WE ARE A MAGAZINE ABOUT LAW AND JUSTICE | AND THE DIFFERENCE BETWEEN THE TWO
June 17 2026
WE ARE A MAGAZINE ABOUT LAW AND JUSTICE | AND THE DIFFERENCE BETWEEN THE TWO

Troubled Parc prison has ‘best YOI’ in the country

Troubled Parc prison has ‘best YOI’ in the country

Photo: Andy Aitchison

The head of the prisons watchdog has described a young offenders institute in Wales as ‘the best’ in the country according to a new inspection report.

The HM Inspectorate of Prisons published the results of the March inspection on Tuesday, identifying ‘good outcomes for children across all four healthy prison tests’. Leadership at HMYOI Parc was praised for curating an environment where children felt safe, workers are sufficiently qualified to meet the individual needs of offenders, and the standard of care sets an exemplary benchmark for other YOI’s to strive for.

Since the YOI’s last inspection in 2023, staff had increased routine cell-searching by 869% and mandatory drug-testing was commonplace. However, the report also found that in the past year, 9 strip searches had been conducted on children with inspectors saying they ‘were not convinced that all other alternatives had been exhausted’ before resorting to this measure.

Findings on the quality of healthcare at HMYOI Parc also raised concerns with inspectors discovered inadequacies in incident reporting and record keeping, a lack of confidential examinations for new arrivals, and stalled advancement in the extent of therapy services offered to offenders.
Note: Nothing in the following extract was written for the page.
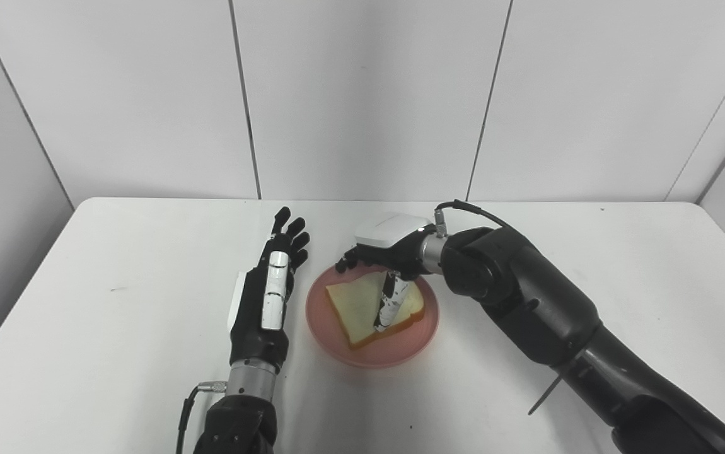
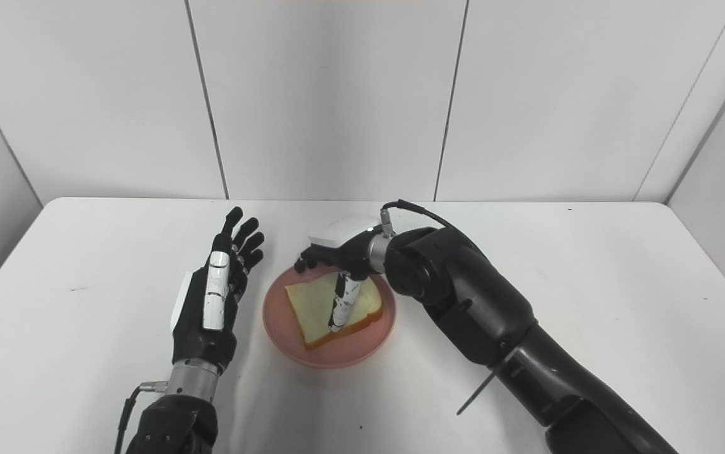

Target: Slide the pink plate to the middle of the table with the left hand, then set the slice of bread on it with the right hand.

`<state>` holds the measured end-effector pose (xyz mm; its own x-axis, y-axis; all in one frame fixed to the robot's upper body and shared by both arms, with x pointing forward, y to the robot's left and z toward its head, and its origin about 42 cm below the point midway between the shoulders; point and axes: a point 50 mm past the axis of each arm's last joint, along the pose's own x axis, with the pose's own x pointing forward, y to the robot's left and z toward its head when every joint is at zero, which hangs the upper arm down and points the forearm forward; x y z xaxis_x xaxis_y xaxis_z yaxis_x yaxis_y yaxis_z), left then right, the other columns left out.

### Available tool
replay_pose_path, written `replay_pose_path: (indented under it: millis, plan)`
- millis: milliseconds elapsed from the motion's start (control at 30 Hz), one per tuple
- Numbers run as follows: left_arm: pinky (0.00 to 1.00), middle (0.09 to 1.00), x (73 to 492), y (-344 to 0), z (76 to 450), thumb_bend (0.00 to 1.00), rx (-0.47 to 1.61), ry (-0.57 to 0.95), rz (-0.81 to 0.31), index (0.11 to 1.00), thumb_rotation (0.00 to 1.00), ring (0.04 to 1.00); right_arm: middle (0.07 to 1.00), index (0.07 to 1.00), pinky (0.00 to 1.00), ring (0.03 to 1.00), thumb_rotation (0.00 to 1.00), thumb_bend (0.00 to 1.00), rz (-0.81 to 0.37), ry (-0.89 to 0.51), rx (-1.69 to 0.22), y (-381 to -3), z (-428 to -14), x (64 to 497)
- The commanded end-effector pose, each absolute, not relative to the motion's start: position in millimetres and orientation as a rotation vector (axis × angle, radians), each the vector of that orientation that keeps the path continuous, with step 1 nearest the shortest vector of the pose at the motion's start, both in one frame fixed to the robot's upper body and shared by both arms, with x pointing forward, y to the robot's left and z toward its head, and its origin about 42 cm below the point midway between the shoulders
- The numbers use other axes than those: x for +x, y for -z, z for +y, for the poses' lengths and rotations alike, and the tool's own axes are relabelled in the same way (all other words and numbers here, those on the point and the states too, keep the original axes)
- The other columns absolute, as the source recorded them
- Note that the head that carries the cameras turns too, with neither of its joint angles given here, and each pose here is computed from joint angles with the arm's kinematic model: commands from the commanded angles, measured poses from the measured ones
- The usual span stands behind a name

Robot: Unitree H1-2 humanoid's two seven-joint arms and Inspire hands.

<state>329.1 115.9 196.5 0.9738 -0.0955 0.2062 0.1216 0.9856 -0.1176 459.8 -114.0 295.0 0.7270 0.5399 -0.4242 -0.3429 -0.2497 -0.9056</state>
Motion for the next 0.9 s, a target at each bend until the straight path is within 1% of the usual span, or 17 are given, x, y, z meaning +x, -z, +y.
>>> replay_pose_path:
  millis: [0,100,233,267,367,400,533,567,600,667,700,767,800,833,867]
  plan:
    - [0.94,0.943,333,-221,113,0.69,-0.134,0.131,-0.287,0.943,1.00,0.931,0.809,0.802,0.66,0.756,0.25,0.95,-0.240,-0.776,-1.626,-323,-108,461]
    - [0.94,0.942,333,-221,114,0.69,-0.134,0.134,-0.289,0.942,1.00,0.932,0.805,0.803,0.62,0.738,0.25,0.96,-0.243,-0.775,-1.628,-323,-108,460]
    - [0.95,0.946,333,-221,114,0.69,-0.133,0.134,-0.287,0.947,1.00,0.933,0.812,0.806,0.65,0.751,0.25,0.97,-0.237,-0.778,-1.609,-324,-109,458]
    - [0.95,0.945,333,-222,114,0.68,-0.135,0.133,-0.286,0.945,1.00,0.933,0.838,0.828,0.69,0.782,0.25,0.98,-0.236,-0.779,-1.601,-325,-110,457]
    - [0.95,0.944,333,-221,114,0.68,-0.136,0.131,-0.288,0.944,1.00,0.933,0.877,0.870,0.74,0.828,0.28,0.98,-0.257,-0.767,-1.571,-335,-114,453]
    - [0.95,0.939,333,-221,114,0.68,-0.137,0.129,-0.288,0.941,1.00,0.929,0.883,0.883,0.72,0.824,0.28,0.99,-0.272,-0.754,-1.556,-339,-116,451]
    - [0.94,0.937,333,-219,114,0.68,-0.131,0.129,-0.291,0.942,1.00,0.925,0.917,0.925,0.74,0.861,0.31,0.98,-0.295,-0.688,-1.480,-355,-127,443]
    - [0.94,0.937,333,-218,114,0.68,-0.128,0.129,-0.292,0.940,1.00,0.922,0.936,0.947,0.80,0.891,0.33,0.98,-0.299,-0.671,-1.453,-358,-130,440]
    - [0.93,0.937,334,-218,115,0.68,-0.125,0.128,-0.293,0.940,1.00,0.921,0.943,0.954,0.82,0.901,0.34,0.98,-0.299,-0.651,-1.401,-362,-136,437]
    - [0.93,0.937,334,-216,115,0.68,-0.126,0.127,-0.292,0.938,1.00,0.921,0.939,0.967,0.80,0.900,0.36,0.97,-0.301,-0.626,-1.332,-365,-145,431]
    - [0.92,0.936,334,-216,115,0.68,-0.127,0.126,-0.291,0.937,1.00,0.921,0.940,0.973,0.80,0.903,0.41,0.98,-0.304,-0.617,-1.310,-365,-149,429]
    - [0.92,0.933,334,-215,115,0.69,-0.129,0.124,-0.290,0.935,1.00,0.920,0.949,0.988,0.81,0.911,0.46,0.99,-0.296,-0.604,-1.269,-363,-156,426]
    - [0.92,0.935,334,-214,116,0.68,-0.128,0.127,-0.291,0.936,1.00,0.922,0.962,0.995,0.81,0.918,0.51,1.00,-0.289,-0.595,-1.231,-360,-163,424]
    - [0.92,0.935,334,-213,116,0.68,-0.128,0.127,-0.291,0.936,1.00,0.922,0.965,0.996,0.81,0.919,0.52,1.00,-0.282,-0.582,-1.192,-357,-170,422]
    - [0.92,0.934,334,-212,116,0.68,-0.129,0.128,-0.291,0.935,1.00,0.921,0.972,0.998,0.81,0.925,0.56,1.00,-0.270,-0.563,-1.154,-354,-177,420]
Of particular concern was the finding that the medicines administration room used for clinical assessment may be inappropriate for its purpose, including the issue of the room’s temperature having the potential to affect ‘the efficacy of medicines held there’.

The report did demonstrate a significant increase in offenders’ engagement with purposeful activity such as weekly sports play and library visits. Further improvements in teaching quality and curriculum flexibility were also noted, though children separated from their peers during learning time experienced weaker academic progress.

This report comes as HMP Parc faces pressure to resolve a history of problematic safety and wellbeing conditions for their adult inmates. A review of the prison in February 2026 showed what the ‘continuing failings’ of leadership to reduce prisoners’ access to drugs and improve purposeful activity opportunities.

The quality of HMP Parc oversight has also been cause for concern, with an inspection report on the seventeen men who died in prison during 2024 yet to be produced due to Monitoring Board shortages.

The HMYOI Parc report establishes four priority concerns for future improvements, encouraging prison leadership to resolve issues with health services and advance professional development for child offenders. Charlie Taylor, HM Chief Inspector of Prisons, took an approving stance on the report’s findings, arguing that ‘leaders and staff should be congratulated for what they are achieving’.